Example Tutorial¶
This tutorial demonstrates the most basic usage of tbsim to create and run a tuberculosis simulation. It shows how to set up a population, configure the TB disease module, define contact networks, and visualize results.
Overview¶
This example creates a simple TB simulation with: - 1000 agents in the population - TB disease transmission with configurable parameters - Random contact networks - Birth and death demographics - Basic result visualization
The simulation runs from 1940 to 2010 with weekly time steps.
Setup and Imports¶
First, import the required modules:
import tbsim as mtb
import starsim as ss
import sciris as sc
import matplotlib.pyplot as plt
Building the Simulation¶
The build_tbsim()
function creates a complete simulation with all necessary components:
def build_tbsim(sim_pars=None):
# Simulation parameters
spars = dict(
dt = ss.days(7), # Weekly time steps
start = ss.date('1940-01-01'), # Simulation start date
stop = ss.date('2010-12-31'), # Simulation end date
rand_seed = 1, # Random seed for reproducibility
)
if sim_pars is not None:
spars.update(sim_pars)
# Create population of 1000 agents
pop = ss.People(n_agents=1000)
# Configure TB disease module
tb = mtb.TB(dict(
dt = ss.days(7), # Disease module time step
beta = ss.peryear(0.0025) # Transmission rate per year
))
# Define random contact network
net = ss.RandomNet(dict(
n_contacts=ss.poisson(lam=5), # Average 5 contacts per agent
dur=0 # Contact duration (0 = instantaneous)
))
# Demographics: births and deaths
births = ss.Births(pars=dict(birth_rate=20)) # 20 births per 1000 per year
deaths = ss.Deaths(pars=dict(death_rate=15)) # 15 deaths per 1000 per year
# Assemble the simulation
sim = ss.Sim(
people=pop,
networks=net,
diseases=tb,
demographics=[deaths, births],
pars=spars,
)
sim.pars.verbose = 0 # Reduce output verbosity
return sim
Running the Simulation¶
Execute the simulation and visualize results:
if __name__ == '__main__':
# Create and run the simulation
sim = build_tbsim()
sim.run()
# Print simulation parameters
print(sim.pars)
# Process and visualize results
results = sim.results.flatten()
results = {'basic': results}
mtb.plot_combined(
results,
dark=True,
n_cols=3,
filter=mtb.FILTERS.important_metrics
)
plt.show()
Key Parameters Explained¶
dt: Time step duration (7 days = weekly updates)

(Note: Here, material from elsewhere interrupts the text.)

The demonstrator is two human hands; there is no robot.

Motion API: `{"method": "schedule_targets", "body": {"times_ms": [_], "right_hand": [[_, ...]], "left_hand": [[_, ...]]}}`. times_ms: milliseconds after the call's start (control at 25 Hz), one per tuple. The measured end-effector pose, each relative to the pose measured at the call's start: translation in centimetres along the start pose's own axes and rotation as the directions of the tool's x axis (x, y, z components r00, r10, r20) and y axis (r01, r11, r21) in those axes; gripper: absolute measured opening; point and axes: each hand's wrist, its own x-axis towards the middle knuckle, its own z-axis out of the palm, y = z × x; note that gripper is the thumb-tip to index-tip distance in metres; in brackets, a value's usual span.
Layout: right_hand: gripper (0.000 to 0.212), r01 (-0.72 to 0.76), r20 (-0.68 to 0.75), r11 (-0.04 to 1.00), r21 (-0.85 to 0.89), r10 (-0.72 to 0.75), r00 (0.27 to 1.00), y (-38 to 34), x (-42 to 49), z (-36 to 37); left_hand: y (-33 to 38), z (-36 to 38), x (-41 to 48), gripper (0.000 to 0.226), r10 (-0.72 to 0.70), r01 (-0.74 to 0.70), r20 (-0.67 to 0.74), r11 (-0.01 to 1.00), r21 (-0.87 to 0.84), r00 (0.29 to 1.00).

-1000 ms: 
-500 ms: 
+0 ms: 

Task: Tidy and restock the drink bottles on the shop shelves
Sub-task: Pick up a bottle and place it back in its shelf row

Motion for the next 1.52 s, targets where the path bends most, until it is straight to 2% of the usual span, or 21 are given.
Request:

beta: TB transmission rate (0.0025 per year per contact)
n_contacts: Number of contacts per agent (Poisson distribution with mean 5)
birth_rate/death_rate: Demographic rates per 1000 population per year
rand_seed: Ensures reproducible results
Expected Output¶
The simulation will generate plots showing key TB metrics over time, including: - TB prevalence and incidence - Disease progression through different states - Population demographics - Contact network statistics
This basic example provides a foundation for more complex TB simulations with additional interventions, comorbidities, or population structures.